Rasterization and ray tracing are inverse nested loops: triangles→pixels versus pixels→triangles
Rasterization and ray tracing produce the same kind of image but with opposite loop orderings. Rasterization iterates ‘for each primitive, find which pixels it covers’ — projecting triangles onto the screen and using a z-buffer to resolve depth. Ray tracing iterates ‘for each pixel sample, find which primitives it hits’ — casting rays from the camera and finding the nearest intersection. This inversion is not merely academic: it changes which operations are cheap and which are expensive. Rasterization excels at primary visibility (what is visible from the camera) and exploits massive parallel hardware designed for triangle projection. Ray tracing excels at secondary effects (shadows, reflections, global illumination) because each ray independently traverses the scene.
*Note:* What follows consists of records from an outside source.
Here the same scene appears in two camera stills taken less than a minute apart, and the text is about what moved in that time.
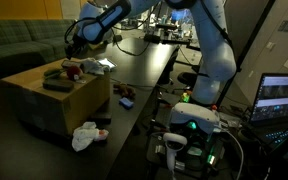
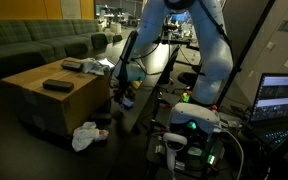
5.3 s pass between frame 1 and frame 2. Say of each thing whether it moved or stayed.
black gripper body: moved
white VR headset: stayed
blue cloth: stayed
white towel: stayed
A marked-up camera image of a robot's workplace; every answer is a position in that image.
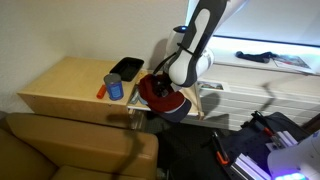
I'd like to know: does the white window sill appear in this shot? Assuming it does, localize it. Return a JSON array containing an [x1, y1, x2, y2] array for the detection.
[[207, 37, 320, 75]]

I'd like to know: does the magazine on sill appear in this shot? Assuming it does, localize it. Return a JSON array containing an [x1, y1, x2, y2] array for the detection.
[[273, 55, 314, 74]]

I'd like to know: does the black cloth on sill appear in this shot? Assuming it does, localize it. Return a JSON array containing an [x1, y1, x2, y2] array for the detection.
[[235, 51, 276, 63]]

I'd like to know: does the black plastic tray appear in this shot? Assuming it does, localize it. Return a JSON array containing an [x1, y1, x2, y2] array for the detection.
[[110, 57, 144, 82]]

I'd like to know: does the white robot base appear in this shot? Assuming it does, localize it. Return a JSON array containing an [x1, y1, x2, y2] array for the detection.
[[267, 130, 320, 180]]

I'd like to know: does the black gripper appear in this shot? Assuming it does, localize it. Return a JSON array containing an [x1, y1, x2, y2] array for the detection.
[[152, 74, 171, 97]]

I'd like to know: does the blue cylindrical can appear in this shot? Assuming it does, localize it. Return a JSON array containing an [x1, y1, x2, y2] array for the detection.
[[104, 73, 124, 101]]

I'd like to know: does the navy light-blue baseball cap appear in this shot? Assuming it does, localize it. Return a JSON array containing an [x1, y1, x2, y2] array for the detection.
[[139, 87, 192, 123]]

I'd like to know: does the red baseball cap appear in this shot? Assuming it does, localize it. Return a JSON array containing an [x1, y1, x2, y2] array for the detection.
[[138, 74, 185, 112]]

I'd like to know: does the dark bag with tools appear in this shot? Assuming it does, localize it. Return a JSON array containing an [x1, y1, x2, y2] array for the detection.
[[217, 111, 308, 180]]

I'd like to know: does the orange marker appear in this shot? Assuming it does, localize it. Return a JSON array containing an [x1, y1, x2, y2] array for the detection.
[[96, 85, 106, 99]]

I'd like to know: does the wooden cabinet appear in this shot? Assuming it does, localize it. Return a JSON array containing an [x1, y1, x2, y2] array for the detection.
[[18, 57, 141, 129]]

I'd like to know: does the small card on radiator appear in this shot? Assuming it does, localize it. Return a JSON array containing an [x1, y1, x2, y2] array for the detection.
[[198, 81, 230, 91]]

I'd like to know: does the tan leather sofa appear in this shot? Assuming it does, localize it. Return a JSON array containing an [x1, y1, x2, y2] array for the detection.
[[0, 113, 158, 180]]

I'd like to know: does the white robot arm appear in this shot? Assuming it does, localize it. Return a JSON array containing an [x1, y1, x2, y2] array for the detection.
[[153, 0, 248, 97]]

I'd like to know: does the black orange clamp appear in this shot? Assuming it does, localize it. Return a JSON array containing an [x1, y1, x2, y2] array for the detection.
[[212, 131, 229, 165]]

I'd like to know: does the white radiator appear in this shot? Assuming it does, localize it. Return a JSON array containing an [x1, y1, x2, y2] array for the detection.
[[184, 65, 320, 130]]

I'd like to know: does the wooden sliding tray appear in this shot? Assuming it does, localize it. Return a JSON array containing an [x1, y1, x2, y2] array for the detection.
[[128, 85, 204, 120]]

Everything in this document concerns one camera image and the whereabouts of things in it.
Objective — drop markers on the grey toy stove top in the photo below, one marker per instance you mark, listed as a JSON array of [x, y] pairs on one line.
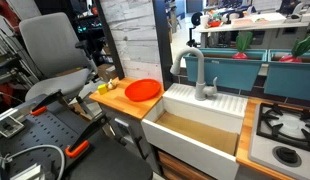
[[276, 125]]

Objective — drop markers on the cardboard box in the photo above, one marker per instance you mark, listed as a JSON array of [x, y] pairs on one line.
[[107, 72]]

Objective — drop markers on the black orange clamp near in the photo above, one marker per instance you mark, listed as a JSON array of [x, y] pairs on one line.
[[82, 143]]

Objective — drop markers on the teal planter box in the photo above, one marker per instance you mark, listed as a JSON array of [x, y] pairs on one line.
[[288, 79], [232, 73]]

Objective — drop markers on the left plush radish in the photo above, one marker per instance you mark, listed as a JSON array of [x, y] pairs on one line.
[[243, 40]]

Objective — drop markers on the black orange clamp far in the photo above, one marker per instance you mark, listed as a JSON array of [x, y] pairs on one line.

Modern GPUs combine both: rasterization handles primary visibility while ray tracing handles secondary effects.
Examples
A game renders geometry with rasterization (fast, triangle-optimised hardware), then fires shadow rays and reflection rays using GPU ray tracing for high-quality shadows and reflections.
Assessment
Describe the loop ordering of rasterization versus ray tracing. Given that a game only has ~1-2 rays per pixel for ray tracing, explain why it makes sense to keep rasterization for primary visibility.